If ocean-derived materials are present at Europa's surface, they would represent accessible records of ocean chemistry and habitability, but such materials would be further processed by Europa's harsh radiation environment. In this study, saturated fatty acids were precipitated onto a Europa-relevant hydrated magnesium sulfate and exposed to gamma radiation doses up to 2 MGy at -196°C. Alkane chains, with carbon numbers one less than those of the starting fatty acids, were the most abundant radiolysis products in solvent and thermal extracts analyzed by gas chromatography mass spectrometry. Detections of monounsaturated fatty acids and combined radiolysis products were attributed to the experiment's Europa-like parameters.

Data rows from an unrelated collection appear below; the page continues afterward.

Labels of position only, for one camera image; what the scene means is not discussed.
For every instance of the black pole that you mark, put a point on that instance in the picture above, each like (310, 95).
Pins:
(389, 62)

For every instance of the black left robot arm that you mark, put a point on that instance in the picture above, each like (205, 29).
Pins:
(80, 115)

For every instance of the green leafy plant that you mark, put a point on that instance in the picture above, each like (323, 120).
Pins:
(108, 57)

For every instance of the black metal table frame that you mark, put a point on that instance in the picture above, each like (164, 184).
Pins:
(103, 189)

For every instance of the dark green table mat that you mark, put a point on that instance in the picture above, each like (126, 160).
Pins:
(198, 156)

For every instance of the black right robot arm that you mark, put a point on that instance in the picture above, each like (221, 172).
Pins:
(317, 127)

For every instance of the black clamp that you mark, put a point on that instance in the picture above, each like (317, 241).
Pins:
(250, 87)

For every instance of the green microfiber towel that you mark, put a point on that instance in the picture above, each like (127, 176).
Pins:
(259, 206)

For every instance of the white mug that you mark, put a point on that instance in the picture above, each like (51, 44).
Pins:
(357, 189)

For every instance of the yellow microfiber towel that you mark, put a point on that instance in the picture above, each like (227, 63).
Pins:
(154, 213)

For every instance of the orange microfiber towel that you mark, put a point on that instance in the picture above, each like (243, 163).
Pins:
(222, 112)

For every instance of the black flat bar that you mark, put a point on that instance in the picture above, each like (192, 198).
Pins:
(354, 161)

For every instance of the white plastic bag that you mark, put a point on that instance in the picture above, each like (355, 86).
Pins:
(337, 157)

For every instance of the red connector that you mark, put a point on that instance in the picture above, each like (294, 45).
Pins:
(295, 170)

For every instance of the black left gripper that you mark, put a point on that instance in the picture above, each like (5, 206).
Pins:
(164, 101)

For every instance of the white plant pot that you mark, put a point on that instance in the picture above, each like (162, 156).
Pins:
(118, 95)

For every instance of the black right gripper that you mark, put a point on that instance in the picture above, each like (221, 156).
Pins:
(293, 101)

Additionally, elevated concentrations of shorter-chain saturated fatty acids suggest that gamma radiation induced charge remote fragmentation of the alkyl chains of some starting fatty acids under these experimental conditions. Quantitation of fatty acid concentrations in the irradiated samples enabled the calculation of a radiolysis constant that indicated exposure to a 5 MGy dose of gamma radiation would have resulted in a ∼90% loss of the initial fatty acid population. The samples were further studied by Raman spectroscopy and laser desorption and ionization mass spectrometry, which characterized the distribution of fatty acids and their radiolysis products on sulfate surfaces. The substantial loss of starting fatty acids typically seen with increasing radiation dose, along with the remarkable diversity of radiolysis products identified, suggests that the detection of fatty acids in irradiated sulfate deposits on Europa will be challenged by rapid destruction of any initial fatty acid populations and scrambling of their residual signals by a myriad of organic radiolysis products. If missions to Europa encounter sulfate deposits, targeting minimally irradiated units may still enable the detection of surviving fatty acid signatures that could inform about Europa's subsurface chemistry and habitability.